### Required work
With pictures excluded, output exactly the lines that run from the first line of the data below through the line containing "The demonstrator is".

### Dataset excerpt
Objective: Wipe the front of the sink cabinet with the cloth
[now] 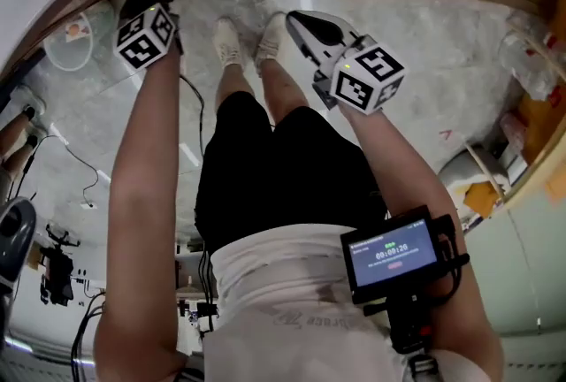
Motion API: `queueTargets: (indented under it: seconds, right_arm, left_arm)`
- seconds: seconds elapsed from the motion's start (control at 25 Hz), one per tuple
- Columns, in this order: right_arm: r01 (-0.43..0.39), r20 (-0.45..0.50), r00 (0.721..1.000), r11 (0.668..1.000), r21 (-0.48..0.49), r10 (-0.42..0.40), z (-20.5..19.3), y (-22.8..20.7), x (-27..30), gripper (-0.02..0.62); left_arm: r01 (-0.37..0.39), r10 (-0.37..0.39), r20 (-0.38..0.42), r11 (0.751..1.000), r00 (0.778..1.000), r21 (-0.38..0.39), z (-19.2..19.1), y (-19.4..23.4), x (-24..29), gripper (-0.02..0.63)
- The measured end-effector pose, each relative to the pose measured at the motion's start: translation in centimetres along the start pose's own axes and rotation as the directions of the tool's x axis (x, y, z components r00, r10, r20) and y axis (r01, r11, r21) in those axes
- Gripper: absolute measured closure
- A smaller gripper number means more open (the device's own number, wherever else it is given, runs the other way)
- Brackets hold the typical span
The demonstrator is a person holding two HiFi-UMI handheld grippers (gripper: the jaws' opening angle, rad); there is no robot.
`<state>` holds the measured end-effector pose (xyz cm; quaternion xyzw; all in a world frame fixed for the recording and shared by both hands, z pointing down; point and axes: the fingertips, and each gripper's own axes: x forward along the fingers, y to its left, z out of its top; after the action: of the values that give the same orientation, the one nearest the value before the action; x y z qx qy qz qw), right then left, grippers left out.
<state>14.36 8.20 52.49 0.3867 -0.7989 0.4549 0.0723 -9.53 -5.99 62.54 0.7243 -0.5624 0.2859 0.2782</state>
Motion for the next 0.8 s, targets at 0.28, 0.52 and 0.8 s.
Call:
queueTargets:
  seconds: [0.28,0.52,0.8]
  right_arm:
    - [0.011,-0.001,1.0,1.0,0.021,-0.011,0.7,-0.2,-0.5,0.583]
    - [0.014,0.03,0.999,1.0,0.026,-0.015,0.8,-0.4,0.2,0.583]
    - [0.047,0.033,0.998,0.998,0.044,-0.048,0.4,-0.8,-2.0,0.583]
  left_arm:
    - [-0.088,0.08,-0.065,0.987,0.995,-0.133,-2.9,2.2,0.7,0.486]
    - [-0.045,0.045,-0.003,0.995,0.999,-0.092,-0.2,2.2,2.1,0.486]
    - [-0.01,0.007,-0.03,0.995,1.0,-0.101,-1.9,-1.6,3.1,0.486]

### Result for this exercise
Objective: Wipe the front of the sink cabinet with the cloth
[now] 
Motion API: `queueTargets: (indented under it: seconds, right_arm, left_arm)`
- seconds: seconds elapsed from the motion's start (control at 25 Hz), one per tuple
- Columns, in this order: right_arm: r01 (-0.43..0.39), r20 (-0.45..0.50), r00 (0.721..1.000), r11 (0.668..1.000), r21 (-0.48..0.49), r10 (-0.42..0.40), z (-20.5..19.3), y (-22.8..20.7), x (-27..30), gripper (-0.02..0.62); left_arm: r01 (-0.37..0.39), r10 (-0.37..0.39), r20 (-0.38..0.42), r11 (0.751..1.000), r00 (0.778..1.000), r21 (-0.38..0.39), z (-19.2..19.1), y (-19.4..23.4), x (-24..29), gripper (-0.02..0.63)
- The measured end-effector pose, each relative to the pose measured at the motion's start: translation in centimetres along the start pose's own axes and rotation as the directions of the tool's x axis (x, y, z components r00, r10, r20) and y axis (r01, r11, r21) in those axes
- Gripper: absolute measured closure
- A smaller gripper number means more open (the device's own number, wherever else it is given, runs the other way)
- Brackets hold the typical span
The demonstrator is a person holding two HiFi-UMI handheld grippers (gripper: the jaws' opening angle, rad); there is no robot.

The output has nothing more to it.